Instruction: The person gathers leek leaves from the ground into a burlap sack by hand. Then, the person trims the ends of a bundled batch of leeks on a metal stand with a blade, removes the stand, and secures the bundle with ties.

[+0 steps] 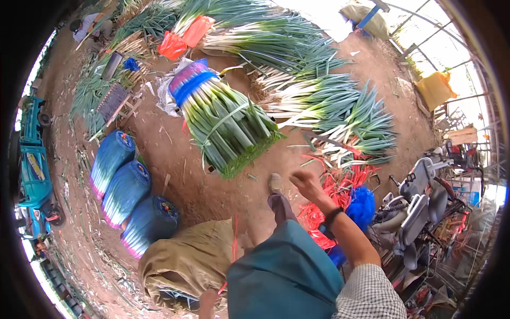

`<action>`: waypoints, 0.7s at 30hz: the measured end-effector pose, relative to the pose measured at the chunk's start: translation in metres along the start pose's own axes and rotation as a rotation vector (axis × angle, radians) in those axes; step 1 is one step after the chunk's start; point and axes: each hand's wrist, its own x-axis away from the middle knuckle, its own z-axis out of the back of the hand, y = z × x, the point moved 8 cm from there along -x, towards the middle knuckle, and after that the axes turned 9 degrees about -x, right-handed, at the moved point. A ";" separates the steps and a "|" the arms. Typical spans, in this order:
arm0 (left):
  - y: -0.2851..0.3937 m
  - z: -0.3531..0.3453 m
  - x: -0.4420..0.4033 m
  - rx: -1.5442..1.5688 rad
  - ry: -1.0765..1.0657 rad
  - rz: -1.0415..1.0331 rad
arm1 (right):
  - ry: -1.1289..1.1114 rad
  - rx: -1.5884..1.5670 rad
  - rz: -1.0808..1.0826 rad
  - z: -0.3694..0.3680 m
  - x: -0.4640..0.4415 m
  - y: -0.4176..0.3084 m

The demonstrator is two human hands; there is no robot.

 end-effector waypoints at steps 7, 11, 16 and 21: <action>0.126 -0.100 0.082 0.109 0.112 0.128 | 0.006 0.480 -0.165 -0.047 -0.205 0.010; 0.193 -0.125 0.095 0.059 0.180 0.113 | -0.027 0.379 -0.200 -0.059 -0.221 0.060; 0.226 -0.136 0.056 -0.513 0.157 -0.386 | 0.333 -0.673 -0.415 0.011 -0.185 0.101; 0.382 -0.132 0.036 -0.097 0.130 -0.362 | 0.200 -0.465 -0.506 -0.003 -0.105 0.040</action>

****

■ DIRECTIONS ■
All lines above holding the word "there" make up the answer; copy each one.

■ COMPLETED EXERCISE ■
`<action>`: waypoints, 0.7s at 30hz: the measured end-effector pose, relative to the pose measured at the chunk's start: translation in metres along the start pose's own axes and rotation as a rotation vector (axis × angle, radians) in those axes; step 1 is one step after the chunk's start; point and axes: each hand's wrist, its own x-axis away from the middle knuckle, its own z-axis out of the back of the hand, y = z × x, the point moved 8 cm from there along -x, towards the middle knuckle, and after that the axes turned 9 degrees about -x, right-handed, at the moved point. A ";" separates the steps and a "|" the arms. Typical spans, in this order:
The demonstrator is two human hands; there is no robot.

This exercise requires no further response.